# PROBLEM STATEMENT:
Search the material for "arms" and show all lines that contain it.

# DATA SECTION:
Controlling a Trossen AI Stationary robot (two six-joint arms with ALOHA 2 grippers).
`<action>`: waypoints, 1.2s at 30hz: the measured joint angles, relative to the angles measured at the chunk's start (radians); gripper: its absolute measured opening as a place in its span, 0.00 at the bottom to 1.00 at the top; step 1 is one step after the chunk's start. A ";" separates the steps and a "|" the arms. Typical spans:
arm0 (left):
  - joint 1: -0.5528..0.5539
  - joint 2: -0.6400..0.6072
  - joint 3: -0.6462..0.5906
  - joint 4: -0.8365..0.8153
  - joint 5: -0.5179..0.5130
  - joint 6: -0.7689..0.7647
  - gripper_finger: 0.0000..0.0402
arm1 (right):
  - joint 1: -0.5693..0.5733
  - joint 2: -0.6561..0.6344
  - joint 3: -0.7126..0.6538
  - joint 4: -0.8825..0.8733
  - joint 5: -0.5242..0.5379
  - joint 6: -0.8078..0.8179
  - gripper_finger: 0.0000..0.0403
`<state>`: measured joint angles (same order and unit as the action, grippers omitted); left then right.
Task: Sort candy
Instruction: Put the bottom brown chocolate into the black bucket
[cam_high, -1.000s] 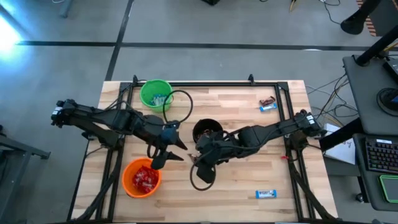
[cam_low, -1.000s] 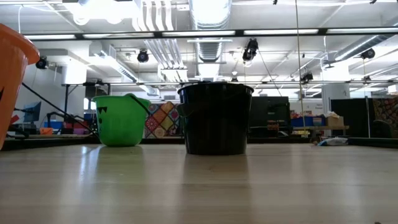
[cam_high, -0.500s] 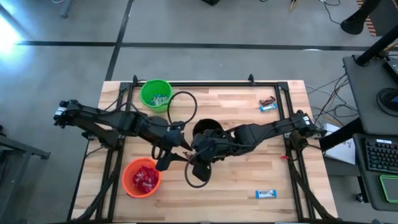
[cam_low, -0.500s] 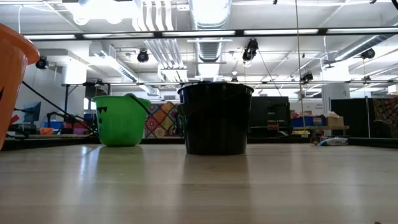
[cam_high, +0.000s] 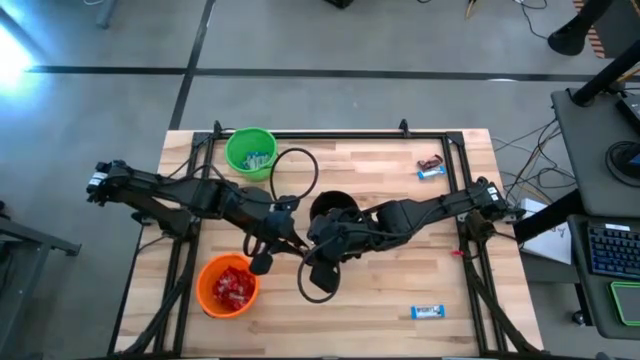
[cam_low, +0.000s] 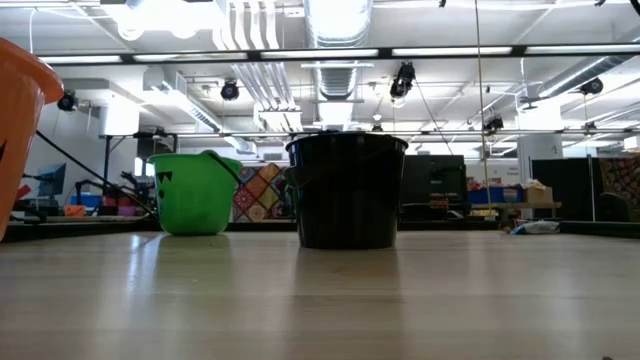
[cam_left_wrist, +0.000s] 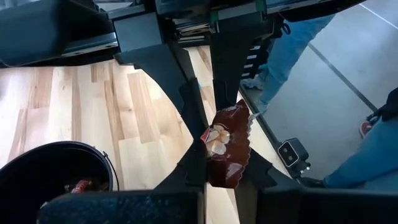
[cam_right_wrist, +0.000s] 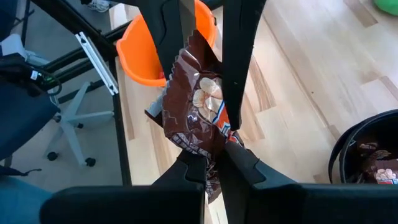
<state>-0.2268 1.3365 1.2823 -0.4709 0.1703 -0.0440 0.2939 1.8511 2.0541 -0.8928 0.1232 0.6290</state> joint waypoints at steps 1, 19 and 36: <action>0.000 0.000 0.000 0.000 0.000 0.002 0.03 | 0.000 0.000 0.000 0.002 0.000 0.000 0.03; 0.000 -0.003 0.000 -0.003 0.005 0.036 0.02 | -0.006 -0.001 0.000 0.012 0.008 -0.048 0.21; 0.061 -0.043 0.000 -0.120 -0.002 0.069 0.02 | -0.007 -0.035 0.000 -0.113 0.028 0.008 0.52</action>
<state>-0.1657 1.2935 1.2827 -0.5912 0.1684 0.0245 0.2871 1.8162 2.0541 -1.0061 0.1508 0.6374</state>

# TASK RESULT:
Controlling a Trossen AI Stationary robot (two six-joint arms with ALOHA 2 grippers).
`<action>`: waypoints, 1.2s at 30hz: the measured joint angles, relative to the angles measured at the chunk's start (radians); gripper: its absolute measured opening as a place in its span, 0.00 at the bottom to 1.00 at the top; step 1 is one step after the chunk's start. A ";" separates the steps and a "|" the arms. Typical spans:

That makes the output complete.